#### Task to complete:
Print the data that follows exactly, leaving nothing out.

#### Data block:
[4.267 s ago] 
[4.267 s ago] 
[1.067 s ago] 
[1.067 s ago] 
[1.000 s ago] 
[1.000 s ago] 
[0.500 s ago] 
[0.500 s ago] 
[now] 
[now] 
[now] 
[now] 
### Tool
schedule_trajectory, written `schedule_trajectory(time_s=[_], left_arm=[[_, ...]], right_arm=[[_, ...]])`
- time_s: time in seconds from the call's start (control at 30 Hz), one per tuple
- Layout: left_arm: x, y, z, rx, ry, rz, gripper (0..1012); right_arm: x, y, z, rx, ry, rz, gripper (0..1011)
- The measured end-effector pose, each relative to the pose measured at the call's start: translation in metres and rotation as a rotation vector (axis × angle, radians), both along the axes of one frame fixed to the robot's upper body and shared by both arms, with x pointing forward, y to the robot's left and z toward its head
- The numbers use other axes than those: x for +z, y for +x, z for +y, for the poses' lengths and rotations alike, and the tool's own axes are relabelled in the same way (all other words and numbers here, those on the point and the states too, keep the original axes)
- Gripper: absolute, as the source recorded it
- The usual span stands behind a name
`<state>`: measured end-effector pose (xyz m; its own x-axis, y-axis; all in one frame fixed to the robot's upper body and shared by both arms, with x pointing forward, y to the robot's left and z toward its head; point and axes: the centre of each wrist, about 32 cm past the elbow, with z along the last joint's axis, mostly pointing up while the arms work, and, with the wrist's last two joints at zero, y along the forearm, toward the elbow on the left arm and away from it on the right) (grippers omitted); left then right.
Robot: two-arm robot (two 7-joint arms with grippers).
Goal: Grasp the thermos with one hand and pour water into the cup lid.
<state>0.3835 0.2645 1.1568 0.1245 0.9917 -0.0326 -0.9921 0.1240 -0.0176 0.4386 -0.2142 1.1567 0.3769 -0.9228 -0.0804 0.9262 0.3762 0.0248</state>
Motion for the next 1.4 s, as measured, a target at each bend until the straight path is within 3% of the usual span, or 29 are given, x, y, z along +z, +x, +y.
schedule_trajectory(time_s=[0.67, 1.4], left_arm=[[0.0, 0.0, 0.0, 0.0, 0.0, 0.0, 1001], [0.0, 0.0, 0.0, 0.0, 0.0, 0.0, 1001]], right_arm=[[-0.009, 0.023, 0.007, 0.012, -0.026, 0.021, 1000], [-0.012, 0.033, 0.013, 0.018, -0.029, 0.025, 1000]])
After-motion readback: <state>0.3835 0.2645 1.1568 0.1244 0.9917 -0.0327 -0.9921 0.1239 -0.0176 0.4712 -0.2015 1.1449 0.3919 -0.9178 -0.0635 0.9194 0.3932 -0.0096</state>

#### Answer for this exercise:
[4.267 s ago] 
[4.267 s ago] 
[1.067 s ago] 
[1.067 s ago] 
[1.000 s ago] 
[1.000 s ago] 
[0.500 s ago] 
[0.500 s ago] 
[now] 
[now] 
[now] 
[now] 
### Tool
schedule_trajectory, written `schedule_trajectory(time_s=[_], left_arm=[[_, ...]], right_arm=[[_, ...]])`
- time_s: time in seconds from the call's start (control at 30 Hz), one per tuple
- Layout: left_arm: x, y, z, rx, ry, rz, gripper (0..1012); right_arm: x, y, z, rx, ry, rz, gripper (0..1011)
- The measured end-effector pose, each relative to the pose measured at the call's start: translation in metres and rotation as a rotation vector (axis × angle, radians), both along the axes of one frame fixed to the robot's upper body and shared by both arms, with x pointing forward, y to the robot's left and z toward its head
- The numbers use other axes than those: x for +z, y for +x, z for +y, for the poses' lengths and rotations alike, and the tool's own axes are relabelled in the same way (all other words and numbers here, those on the point and the states too, keep the original axes)
- Gripper: absolute, as the source recorded it
- The usual span stands behind a name
`<state>`: measured end-effector pose (xyz m; its own x-axis, y-axis; all in one frame fixed to the robot's upper body and shared by both arms, with x pointing forward, y to the robot's left and z toward its head; point and axes: the centre of each wrist, about 32 cm past the elbow, with z along the last joint's axis, mostly pointing up while the arms work, and, with the wrist's last two joints at zero, y along the forearm, toward the elbow on the left arm and away from it on the right) (grippers omitted); left then right.
Robot: two-arm robot (two 7-joint arms with grippers).
Goal: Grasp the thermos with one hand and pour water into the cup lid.
<state>0.3835 0.2645 1.1568 0.1245 0.9917 -0.0326 -0.9921 0.1240 -0.0176 0.4386 -0.2142 1.1567 0.3769 -0.9228 -0.0804 0.9262 0.3762 0.0248</state>
Motion for the next 1.4 s, as measured, a target at each bend until the straight path is within 3% of the usual span, or 29 are given, x, y, z along +z, +x, +y.
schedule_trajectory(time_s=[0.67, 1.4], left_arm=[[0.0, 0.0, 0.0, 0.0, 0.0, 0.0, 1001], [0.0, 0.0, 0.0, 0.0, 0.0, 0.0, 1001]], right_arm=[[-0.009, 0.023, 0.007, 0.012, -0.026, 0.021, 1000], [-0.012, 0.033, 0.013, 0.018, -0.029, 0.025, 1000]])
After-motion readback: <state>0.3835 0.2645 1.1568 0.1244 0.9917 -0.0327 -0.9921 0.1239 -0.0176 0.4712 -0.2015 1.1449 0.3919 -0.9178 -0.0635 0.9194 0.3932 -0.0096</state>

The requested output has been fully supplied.